#### EXERCISE DESCRIPTION
For the data below, work out how many lines contain the word "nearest" and supply only that number.

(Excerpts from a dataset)
===============

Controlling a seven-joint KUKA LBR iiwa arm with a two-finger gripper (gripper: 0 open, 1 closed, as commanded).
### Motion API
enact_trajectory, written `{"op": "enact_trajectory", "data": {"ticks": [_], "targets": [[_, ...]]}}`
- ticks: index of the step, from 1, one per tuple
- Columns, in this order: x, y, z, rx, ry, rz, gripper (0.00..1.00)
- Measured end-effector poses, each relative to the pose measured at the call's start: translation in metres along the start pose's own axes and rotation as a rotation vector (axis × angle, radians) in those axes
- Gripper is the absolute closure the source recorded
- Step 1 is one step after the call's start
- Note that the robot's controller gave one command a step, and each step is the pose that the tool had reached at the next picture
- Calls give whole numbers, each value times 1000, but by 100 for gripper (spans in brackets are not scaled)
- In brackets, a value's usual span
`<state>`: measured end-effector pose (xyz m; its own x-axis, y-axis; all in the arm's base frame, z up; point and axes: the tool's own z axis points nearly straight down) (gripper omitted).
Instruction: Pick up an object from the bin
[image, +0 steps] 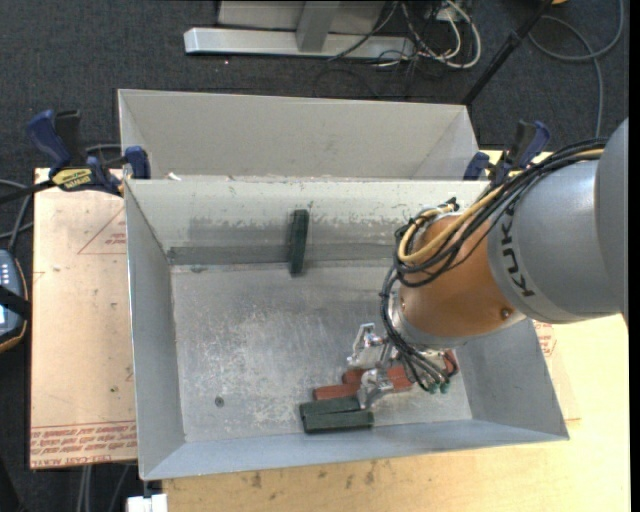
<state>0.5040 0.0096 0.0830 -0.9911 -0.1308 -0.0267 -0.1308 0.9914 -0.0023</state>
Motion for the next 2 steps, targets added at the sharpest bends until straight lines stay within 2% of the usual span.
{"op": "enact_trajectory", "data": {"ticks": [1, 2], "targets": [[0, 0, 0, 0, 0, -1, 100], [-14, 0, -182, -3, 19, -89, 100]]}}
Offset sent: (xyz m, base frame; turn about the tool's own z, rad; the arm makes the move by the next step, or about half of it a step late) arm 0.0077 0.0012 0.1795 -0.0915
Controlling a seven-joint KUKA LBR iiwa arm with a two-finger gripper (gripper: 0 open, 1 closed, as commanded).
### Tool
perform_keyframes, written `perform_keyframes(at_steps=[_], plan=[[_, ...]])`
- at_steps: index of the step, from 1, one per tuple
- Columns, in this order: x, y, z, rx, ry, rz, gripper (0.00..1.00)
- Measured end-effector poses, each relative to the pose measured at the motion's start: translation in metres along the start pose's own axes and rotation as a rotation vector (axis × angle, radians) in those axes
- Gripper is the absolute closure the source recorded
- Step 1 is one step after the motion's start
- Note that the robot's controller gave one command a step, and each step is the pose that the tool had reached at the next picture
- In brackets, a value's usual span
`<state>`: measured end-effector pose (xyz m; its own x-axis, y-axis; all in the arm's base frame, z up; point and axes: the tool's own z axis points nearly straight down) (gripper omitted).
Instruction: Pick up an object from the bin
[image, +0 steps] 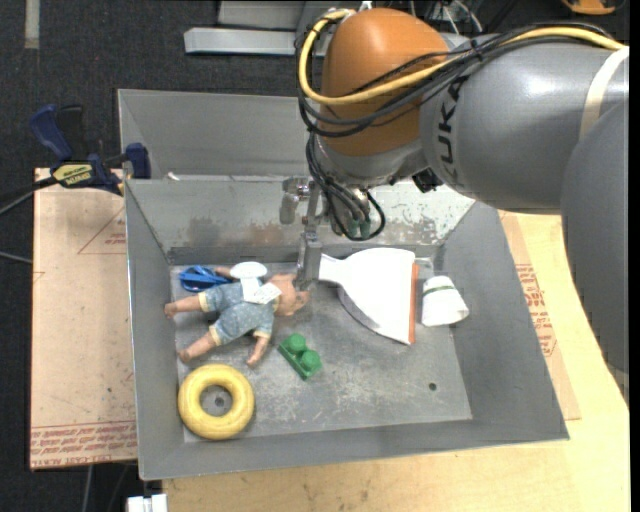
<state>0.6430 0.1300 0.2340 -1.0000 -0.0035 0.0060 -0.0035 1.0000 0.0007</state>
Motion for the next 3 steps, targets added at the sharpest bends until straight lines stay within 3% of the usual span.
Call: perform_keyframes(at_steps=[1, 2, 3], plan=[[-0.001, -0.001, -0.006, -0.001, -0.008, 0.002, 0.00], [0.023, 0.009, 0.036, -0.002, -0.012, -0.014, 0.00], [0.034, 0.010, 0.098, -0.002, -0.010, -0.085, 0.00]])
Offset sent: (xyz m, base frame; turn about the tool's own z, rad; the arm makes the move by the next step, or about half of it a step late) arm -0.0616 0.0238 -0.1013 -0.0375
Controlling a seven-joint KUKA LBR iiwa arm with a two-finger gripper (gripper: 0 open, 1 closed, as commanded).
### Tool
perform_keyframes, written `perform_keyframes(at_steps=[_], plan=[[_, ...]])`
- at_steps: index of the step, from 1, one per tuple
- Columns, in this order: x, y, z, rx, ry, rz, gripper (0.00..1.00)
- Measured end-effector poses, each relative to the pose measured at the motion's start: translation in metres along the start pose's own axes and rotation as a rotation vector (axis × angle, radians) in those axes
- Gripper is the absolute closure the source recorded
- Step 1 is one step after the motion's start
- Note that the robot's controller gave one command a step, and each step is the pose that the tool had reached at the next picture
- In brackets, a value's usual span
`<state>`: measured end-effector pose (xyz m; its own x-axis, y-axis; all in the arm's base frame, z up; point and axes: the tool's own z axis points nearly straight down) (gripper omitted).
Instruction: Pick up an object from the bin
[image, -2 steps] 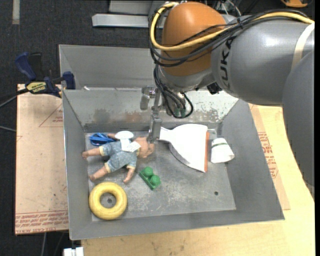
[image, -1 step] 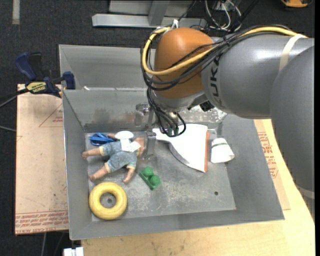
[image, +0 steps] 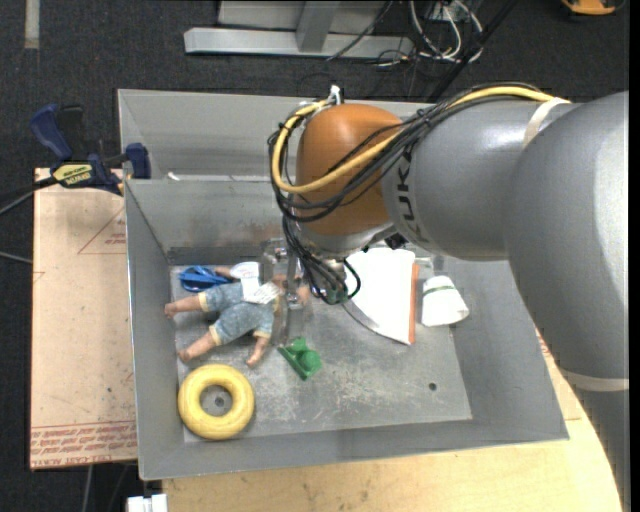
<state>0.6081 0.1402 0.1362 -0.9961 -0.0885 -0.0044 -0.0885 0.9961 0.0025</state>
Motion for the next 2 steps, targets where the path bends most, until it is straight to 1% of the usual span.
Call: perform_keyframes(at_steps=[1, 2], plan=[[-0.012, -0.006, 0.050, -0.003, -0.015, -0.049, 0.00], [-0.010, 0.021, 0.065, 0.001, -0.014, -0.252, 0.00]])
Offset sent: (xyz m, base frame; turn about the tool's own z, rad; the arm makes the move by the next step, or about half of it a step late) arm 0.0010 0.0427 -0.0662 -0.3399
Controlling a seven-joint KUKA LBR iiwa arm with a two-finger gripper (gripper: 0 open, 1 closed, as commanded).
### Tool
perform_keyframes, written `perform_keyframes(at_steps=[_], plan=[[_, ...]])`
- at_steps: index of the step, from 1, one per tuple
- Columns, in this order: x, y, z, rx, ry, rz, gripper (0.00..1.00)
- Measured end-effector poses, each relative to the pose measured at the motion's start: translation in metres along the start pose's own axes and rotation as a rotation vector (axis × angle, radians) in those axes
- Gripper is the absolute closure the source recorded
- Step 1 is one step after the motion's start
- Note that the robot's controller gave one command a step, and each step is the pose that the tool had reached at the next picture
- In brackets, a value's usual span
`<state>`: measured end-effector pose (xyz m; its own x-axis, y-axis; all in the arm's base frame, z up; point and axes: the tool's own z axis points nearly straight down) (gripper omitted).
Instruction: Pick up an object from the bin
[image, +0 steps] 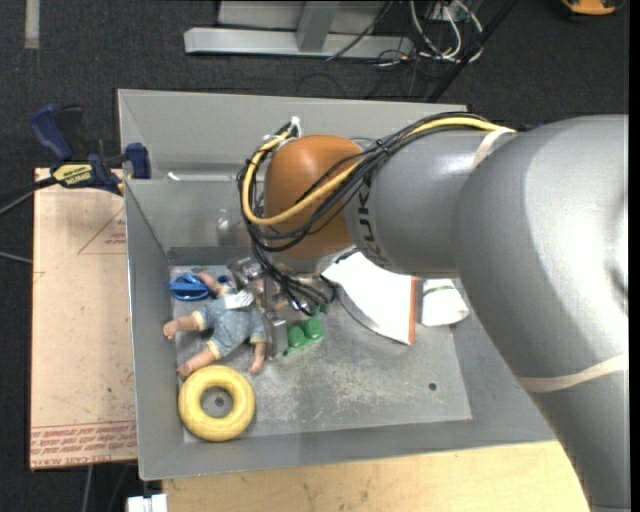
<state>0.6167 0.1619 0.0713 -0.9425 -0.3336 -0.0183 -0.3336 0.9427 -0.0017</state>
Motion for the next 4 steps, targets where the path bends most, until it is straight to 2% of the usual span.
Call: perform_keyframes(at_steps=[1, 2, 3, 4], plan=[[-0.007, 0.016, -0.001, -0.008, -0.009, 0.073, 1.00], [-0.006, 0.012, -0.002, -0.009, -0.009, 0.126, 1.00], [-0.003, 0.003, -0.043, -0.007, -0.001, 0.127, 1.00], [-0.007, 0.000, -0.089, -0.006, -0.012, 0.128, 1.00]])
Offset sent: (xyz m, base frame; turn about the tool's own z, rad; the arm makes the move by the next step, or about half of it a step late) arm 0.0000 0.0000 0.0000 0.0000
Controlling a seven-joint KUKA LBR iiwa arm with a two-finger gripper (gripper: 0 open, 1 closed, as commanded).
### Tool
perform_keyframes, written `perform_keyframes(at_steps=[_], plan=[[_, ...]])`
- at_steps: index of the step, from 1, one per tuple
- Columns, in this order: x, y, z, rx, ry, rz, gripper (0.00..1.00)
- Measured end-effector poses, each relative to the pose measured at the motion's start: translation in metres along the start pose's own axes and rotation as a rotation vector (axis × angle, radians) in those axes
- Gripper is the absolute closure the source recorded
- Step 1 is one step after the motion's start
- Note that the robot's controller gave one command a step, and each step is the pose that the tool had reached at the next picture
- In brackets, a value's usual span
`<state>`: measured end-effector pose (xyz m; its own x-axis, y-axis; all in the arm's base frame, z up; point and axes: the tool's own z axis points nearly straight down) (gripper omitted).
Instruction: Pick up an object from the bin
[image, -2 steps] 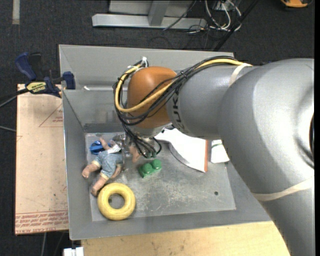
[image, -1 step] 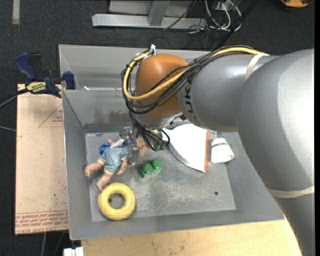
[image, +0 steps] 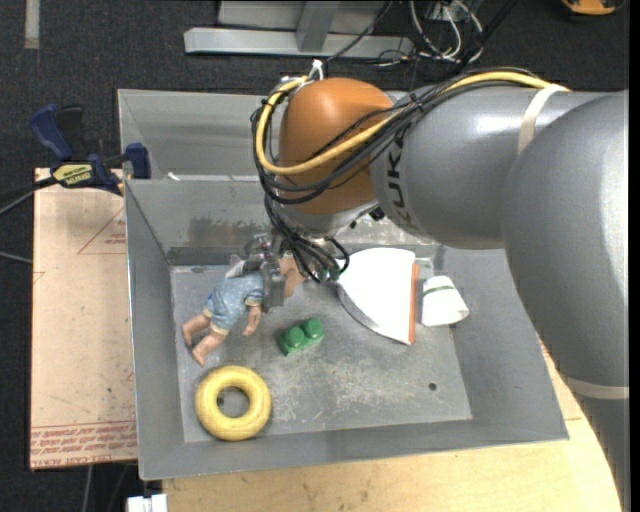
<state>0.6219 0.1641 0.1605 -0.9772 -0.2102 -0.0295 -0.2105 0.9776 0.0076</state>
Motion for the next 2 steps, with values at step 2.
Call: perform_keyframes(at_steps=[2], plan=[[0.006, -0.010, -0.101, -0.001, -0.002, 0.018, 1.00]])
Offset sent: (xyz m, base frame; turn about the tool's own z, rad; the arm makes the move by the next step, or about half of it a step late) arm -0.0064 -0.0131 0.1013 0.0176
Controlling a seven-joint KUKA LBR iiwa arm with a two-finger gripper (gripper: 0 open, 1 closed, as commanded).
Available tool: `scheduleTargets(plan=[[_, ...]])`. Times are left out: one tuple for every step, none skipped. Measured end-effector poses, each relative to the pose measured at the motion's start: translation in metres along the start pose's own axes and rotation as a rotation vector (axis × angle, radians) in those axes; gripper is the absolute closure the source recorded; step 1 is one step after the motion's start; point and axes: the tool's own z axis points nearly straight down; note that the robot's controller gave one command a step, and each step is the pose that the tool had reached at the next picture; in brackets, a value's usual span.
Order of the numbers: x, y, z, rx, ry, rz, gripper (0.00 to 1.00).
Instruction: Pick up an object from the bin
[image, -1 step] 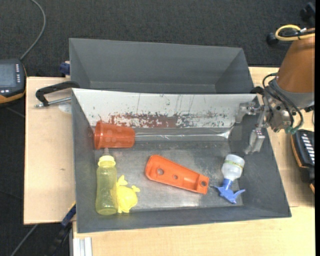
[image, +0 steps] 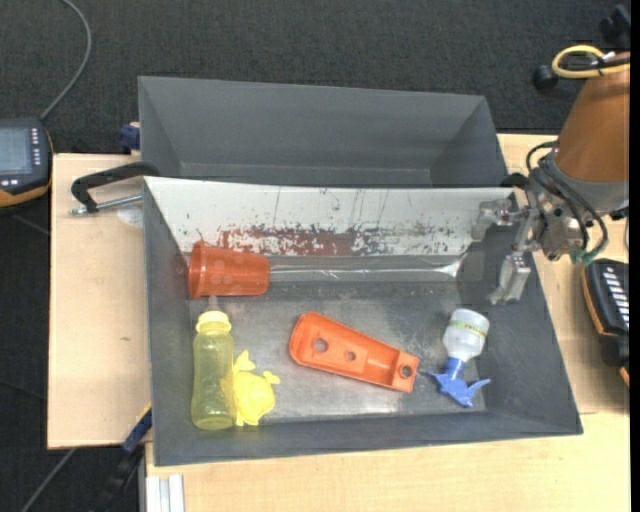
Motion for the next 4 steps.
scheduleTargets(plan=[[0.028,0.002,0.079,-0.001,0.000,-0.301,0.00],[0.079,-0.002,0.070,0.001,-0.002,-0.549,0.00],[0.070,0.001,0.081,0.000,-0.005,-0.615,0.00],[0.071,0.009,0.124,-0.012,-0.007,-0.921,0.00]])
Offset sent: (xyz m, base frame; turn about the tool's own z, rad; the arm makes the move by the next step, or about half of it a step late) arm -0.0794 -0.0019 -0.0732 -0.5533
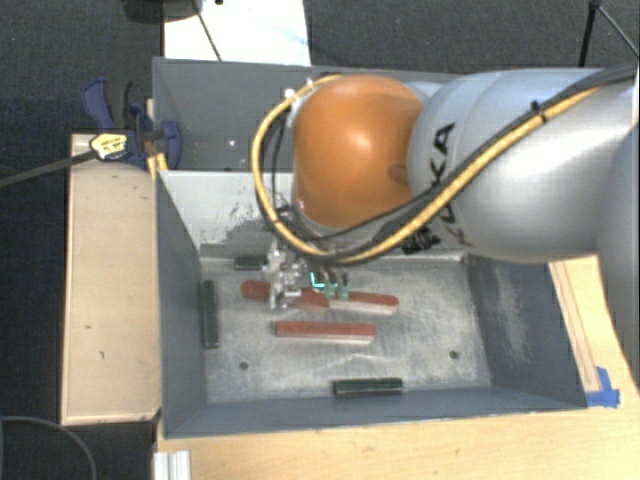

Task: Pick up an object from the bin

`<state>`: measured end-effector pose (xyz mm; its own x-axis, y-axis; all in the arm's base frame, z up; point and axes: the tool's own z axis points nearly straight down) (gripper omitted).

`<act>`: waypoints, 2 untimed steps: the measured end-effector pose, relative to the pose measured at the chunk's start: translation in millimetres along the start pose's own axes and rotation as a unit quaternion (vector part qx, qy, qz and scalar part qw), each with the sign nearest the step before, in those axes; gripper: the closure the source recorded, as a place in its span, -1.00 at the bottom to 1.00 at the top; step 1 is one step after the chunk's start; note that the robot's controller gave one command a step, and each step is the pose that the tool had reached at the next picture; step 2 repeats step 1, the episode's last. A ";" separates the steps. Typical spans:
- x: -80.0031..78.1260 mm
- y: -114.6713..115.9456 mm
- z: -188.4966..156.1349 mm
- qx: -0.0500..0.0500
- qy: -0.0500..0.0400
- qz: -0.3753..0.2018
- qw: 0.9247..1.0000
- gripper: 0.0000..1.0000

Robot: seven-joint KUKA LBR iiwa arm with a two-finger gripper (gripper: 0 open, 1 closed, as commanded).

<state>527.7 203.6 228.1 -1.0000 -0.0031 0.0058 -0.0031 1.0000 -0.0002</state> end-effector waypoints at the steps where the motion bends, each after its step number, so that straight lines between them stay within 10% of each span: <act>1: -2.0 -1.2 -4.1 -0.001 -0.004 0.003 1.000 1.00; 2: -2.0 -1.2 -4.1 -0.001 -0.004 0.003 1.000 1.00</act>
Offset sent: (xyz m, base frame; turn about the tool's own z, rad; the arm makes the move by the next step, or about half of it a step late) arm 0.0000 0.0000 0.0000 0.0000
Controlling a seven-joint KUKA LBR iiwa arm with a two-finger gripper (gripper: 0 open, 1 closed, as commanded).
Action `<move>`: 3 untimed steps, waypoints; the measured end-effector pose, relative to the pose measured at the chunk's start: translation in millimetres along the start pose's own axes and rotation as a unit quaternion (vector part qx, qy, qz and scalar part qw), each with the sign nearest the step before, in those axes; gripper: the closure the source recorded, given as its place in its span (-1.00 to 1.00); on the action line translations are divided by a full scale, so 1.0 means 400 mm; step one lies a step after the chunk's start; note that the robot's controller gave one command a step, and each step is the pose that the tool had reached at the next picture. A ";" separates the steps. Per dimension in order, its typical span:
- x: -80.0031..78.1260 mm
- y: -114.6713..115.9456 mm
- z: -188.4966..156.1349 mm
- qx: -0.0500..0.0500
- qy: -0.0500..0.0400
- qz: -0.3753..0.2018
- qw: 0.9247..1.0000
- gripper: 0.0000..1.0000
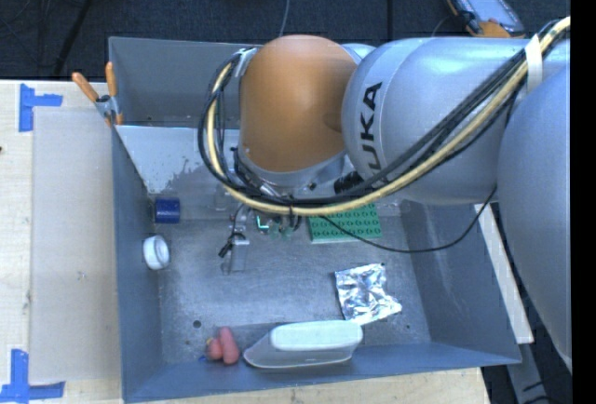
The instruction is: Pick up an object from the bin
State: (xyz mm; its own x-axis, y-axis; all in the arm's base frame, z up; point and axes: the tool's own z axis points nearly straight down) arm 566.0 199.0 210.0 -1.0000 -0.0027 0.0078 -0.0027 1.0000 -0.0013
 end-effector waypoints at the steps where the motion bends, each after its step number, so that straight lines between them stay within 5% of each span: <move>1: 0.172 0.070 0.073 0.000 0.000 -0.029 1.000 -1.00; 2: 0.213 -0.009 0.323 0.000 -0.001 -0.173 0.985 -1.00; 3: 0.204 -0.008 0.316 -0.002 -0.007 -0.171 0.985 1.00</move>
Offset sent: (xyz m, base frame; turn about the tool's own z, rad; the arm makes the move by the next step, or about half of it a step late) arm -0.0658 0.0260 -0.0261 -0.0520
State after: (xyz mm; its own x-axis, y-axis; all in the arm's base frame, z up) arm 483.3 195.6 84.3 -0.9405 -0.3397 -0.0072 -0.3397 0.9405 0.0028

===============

#### WRITTEN ANSWER
2